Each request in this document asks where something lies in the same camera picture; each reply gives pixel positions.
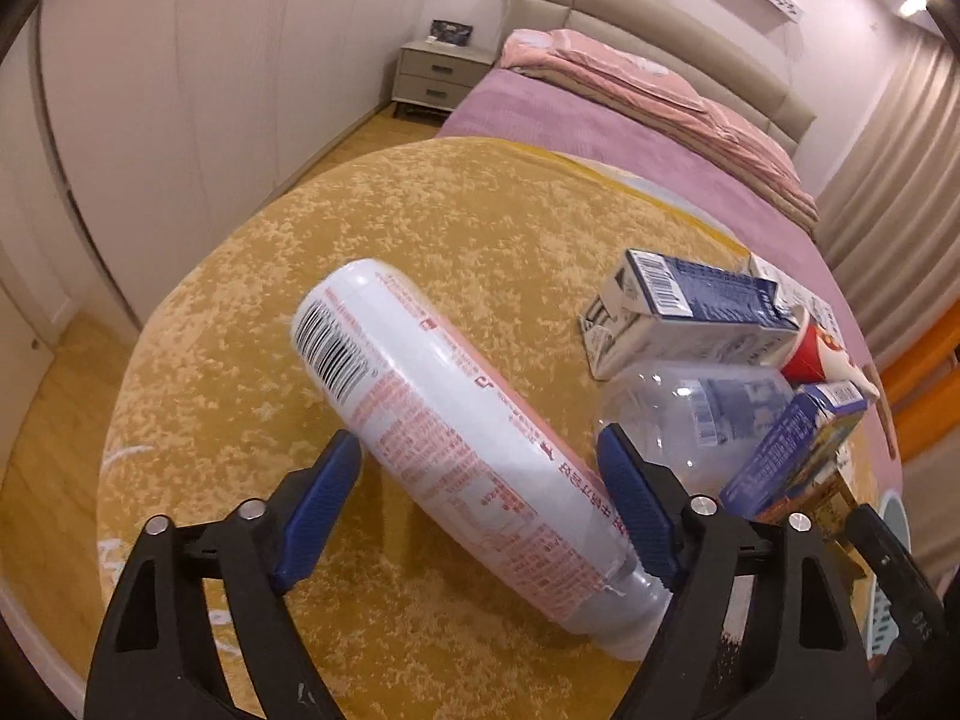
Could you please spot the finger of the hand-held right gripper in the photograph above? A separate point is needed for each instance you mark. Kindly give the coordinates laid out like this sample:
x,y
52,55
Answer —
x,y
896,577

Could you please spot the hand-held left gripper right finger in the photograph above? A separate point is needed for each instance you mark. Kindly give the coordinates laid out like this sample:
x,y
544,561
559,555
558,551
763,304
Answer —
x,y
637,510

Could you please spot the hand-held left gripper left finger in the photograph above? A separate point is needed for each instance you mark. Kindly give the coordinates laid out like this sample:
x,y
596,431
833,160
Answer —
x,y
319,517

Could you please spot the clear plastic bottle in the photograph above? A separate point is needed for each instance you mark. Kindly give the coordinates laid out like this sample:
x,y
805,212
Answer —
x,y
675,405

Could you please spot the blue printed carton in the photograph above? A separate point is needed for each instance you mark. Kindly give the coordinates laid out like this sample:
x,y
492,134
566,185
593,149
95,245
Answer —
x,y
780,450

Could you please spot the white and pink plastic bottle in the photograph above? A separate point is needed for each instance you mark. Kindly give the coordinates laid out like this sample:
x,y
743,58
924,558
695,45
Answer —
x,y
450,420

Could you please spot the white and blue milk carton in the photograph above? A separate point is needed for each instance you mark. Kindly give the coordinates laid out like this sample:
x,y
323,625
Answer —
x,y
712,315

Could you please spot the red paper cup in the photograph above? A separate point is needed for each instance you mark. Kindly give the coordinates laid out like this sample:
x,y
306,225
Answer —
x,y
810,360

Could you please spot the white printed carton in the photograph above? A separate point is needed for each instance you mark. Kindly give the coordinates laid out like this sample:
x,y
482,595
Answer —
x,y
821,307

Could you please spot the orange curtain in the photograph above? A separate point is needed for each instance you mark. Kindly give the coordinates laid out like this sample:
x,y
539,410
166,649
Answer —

---

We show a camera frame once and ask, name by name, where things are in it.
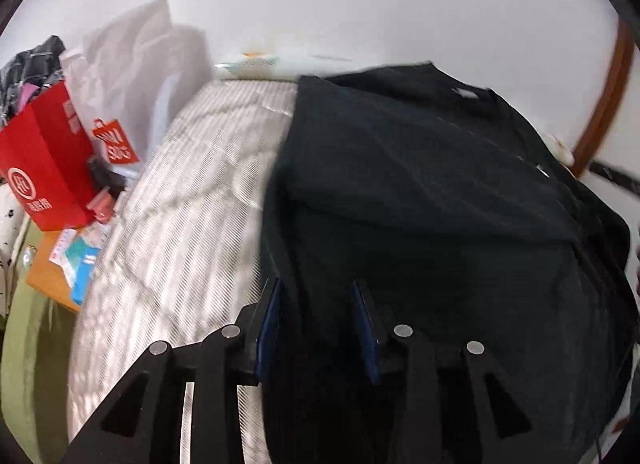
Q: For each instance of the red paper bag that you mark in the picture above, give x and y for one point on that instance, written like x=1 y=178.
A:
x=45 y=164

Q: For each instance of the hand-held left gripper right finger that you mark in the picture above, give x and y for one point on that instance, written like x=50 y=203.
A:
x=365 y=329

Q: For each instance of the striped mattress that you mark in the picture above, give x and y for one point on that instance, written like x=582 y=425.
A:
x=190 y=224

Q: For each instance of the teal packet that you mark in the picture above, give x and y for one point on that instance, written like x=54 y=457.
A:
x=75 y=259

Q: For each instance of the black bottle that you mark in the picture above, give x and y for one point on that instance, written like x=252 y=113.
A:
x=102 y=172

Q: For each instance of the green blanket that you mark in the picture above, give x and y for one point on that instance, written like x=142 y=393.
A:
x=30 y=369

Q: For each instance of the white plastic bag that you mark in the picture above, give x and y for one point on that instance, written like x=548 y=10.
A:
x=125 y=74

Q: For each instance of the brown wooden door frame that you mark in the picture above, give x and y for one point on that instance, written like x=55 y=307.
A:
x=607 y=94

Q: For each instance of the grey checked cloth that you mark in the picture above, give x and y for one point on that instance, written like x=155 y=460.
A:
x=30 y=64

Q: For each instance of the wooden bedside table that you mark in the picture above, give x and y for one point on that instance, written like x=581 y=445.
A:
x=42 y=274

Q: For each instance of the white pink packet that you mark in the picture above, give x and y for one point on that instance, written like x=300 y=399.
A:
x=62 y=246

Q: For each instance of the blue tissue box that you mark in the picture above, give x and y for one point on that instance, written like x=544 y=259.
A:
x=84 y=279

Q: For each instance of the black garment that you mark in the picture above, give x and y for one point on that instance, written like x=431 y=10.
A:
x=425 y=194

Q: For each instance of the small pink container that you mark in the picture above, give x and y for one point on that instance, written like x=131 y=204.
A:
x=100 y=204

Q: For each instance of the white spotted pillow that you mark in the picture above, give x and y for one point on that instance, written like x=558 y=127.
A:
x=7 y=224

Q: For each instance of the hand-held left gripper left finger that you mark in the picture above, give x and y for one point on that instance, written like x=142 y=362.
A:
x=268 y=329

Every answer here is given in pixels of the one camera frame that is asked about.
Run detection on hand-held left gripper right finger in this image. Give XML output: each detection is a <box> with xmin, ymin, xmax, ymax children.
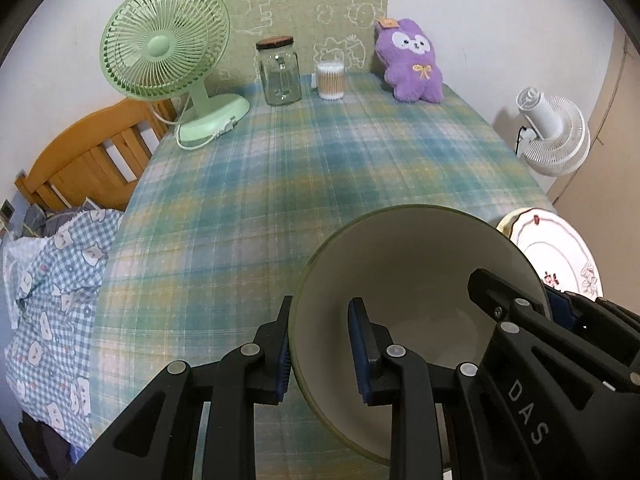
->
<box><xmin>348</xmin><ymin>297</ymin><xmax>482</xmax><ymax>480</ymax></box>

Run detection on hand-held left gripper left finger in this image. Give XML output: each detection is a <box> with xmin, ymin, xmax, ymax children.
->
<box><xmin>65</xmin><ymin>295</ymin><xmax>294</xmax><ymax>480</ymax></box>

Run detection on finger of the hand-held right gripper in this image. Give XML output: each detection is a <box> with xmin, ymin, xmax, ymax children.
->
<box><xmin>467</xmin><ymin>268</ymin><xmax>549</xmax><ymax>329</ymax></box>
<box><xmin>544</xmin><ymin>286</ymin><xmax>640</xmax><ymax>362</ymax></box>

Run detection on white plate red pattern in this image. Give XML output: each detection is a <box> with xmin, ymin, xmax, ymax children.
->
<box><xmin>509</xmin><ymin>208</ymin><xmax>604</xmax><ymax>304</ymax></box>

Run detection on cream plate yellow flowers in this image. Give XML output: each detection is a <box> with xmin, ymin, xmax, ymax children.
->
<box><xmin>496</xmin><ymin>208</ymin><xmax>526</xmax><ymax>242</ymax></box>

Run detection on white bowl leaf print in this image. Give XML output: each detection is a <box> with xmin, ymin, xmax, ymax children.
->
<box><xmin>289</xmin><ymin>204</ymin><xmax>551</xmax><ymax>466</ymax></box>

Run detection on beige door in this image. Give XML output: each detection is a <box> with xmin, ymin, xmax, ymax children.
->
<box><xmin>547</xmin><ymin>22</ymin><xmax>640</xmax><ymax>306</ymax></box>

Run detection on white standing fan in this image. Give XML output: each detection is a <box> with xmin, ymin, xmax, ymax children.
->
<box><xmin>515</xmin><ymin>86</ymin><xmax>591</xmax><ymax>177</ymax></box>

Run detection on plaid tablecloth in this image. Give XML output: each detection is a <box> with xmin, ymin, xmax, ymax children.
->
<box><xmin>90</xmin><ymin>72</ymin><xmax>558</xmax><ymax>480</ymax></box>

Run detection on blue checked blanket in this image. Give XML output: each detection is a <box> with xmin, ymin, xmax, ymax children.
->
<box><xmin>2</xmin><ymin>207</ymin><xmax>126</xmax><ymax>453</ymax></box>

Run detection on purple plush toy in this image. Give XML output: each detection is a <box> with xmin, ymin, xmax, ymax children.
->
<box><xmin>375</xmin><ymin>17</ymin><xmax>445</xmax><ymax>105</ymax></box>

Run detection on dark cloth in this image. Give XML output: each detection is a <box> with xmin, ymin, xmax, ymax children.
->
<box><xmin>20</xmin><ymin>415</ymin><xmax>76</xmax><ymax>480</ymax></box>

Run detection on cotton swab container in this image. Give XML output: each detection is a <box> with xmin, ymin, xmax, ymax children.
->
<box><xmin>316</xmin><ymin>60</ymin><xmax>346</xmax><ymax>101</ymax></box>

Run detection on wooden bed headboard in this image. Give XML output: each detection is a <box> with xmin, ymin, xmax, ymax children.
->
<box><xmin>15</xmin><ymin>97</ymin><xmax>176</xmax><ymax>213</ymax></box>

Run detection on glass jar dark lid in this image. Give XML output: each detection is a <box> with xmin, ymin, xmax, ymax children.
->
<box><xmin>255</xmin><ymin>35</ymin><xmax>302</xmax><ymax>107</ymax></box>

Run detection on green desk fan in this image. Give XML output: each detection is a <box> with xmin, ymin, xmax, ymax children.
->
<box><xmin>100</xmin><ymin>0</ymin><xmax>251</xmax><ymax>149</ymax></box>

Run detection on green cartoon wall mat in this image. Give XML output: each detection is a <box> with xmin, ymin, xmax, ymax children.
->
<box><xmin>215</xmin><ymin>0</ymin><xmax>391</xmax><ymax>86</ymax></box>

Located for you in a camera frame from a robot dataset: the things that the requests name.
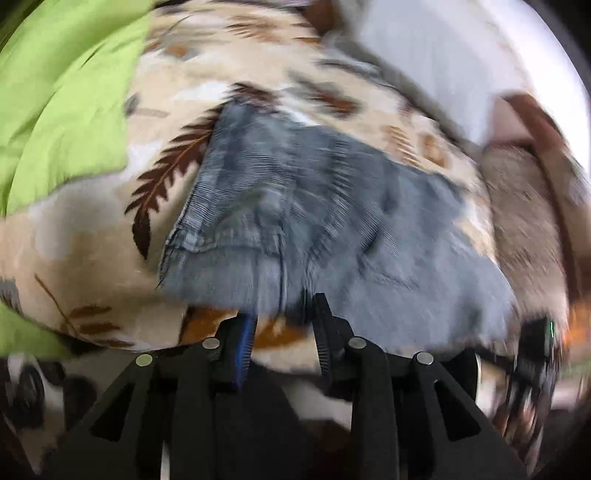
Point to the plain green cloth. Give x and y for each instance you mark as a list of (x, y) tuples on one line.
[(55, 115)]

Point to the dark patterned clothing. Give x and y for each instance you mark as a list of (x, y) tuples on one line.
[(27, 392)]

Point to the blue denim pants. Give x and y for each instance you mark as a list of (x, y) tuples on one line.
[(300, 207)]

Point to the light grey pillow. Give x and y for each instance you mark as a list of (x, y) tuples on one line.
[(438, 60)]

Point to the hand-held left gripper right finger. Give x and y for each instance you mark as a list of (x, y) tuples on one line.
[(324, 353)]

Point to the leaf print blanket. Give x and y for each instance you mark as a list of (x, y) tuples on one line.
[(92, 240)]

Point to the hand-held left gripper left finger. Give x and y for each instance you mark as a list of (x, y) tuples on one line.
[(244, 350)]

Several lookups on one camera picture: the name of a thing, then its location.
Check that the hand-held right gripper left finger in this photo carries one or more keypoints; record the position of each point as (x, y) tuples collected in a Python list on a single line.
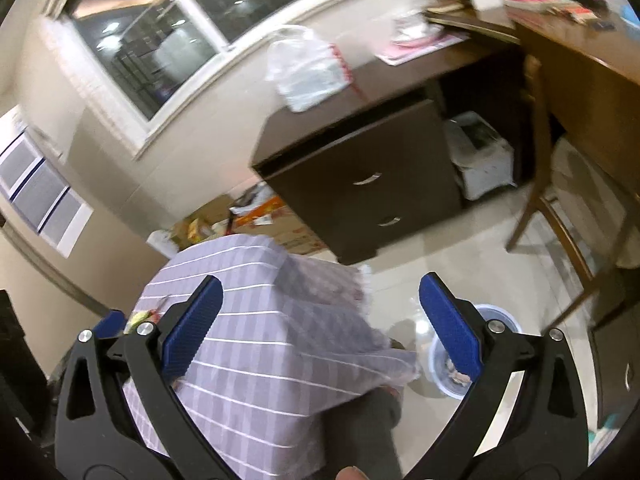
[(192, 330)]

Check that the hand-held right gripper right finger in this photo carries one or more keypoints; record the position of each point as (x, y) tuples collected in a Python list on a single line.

---

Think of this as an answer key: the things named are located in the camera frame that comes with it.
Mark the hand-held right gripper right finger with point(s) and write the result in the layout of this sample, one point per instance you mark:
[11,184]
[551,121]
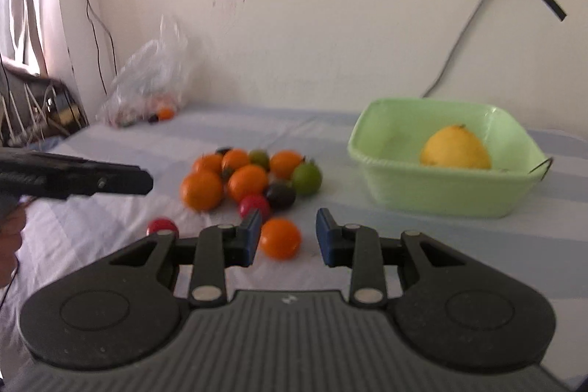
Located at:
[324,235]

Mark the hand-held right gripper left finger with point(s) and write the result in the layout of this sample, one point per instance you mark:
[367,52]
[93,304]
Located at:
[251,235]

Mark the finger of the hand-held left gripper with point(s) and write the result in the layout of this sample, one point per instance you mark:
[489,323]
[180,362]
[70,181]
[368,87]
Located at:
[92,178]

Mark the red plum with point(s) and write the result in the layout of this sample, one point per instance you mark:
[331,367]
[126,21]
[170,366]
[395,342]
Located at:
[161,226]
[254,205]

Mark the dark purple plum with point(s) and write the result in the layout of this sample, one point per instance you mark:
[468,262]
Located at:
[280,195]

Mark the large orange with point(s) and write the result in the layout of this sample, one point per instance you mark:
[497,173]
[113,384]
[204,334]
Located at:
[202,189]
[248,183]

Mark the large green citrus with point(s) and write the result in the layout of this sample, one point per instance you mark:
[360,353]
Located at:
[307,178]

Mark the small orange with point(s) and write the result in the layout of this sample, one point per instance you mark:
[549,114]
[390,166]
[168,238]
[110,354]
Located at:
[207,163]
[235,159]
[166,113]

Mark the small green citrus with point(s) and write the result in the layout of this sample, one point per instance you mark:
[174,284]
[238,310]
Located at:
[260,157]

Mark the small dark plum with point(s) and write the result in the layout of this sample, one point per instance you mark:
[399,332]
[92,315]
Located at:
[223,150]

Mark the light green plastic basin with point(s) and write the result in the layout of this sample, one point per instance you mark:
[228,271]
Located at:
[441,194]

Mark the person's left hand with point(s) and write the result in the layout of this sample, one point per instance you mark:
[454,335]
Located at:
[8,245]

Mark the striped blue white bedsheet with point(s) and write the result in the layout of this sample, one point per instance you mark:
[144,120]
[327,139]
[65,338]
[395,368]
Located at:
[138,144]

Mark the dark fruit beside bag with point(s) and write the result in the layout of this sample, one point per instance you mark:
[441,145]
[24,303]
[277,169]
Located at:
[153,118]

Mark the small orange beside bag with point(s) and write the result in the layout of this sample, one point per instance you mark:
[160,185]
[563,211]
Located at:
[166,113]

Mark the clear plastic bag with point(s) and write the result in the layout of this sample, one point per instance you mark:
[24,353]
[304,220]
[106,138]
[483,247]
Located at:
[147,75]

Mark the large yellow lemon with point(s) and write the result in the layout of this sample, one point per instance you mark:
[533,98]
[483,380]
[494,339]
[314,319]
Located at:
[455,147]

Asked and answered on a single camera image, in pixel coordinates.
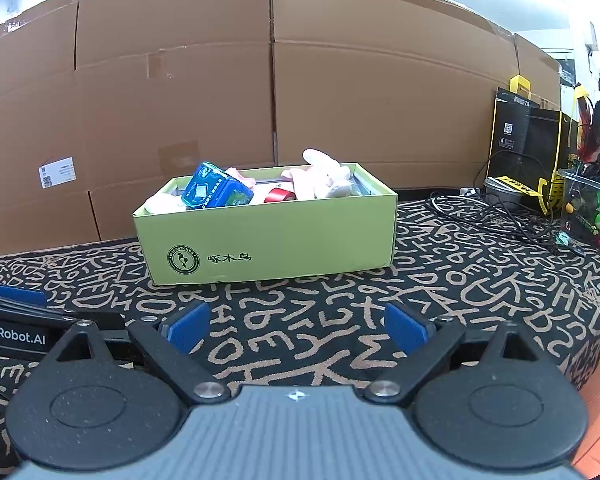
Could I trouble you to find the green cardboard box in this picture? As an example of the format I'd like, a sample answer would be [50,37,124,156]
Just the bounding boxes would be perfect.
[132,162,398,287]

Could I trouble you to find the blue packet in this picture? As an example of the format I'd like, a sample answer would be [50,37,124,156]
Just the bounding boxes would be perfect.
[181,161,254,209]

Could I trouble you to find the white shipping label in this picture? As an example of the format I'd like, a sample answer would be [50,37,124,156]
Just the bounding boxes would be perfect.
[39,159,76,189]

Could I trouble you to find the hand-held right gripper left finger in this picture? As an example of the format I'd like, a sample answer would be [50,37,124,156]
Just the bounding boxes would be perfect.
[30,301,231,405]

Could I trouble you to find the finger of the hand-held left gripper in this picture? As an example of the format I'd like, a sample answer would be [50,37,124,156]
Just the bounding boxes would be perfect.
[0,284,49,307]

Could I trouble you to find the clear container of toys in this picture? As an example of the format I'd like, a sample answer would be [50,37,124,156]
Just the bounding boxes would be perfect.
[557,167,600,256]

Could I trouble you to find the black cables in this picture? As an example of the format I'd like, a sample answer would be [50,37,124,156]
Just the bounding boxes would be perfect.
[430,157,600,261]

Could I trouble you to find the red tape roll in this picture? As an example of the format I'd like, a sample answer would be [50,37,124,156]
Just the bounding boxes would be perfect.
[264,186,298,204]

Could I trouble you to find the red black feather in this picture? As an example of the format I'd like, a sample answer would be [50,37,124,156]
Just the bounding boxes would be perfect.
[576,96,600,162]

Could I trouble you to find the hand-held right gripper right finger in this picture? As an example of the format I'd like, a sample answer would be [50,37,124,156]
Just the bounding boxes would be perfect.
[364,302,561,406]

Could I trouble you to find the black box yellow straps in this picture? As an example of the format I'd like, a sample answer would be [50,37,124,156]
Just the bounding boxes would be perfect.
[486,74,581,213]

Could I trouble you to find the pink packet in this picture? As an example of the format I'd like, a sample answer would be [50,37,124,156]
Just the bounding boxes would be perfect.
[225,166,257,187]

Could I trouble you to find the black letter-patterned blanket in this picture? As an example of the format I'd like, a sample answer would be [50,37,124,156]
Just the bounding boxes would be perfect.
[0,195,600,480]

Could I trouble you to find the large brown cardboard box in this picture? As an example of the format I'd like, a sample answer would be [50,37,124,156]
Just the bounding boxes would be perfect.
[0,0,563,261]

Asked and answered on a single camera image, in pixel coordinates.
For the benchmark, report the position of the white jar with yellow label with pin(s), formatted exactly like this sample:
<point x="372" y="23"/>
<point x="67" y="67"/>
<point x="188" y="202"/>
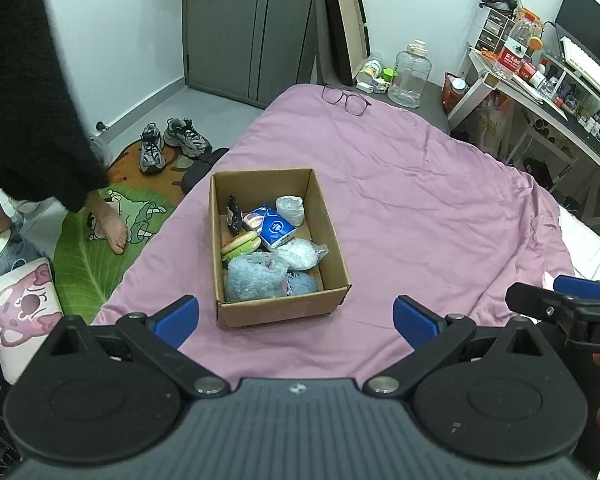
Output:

What is expected:
What lines above contain the word "carton"? Return each such line.

Answer for this exercise:
Could you please spot the blue printed carton in the photograph above? A separate point is needed for each instance you mark. Kindly give the coordinates laid out like this sample:
Could you please spot the white and blue milk carton in the photograph above? A separate point is needed for each instance you mark. Kindly give the coordinates laid out like this sample:
Could you please spot the white printed carton in the photograph above? A separate point is needed for each instance you mark. Kindly give the coordinates laid out like this sample:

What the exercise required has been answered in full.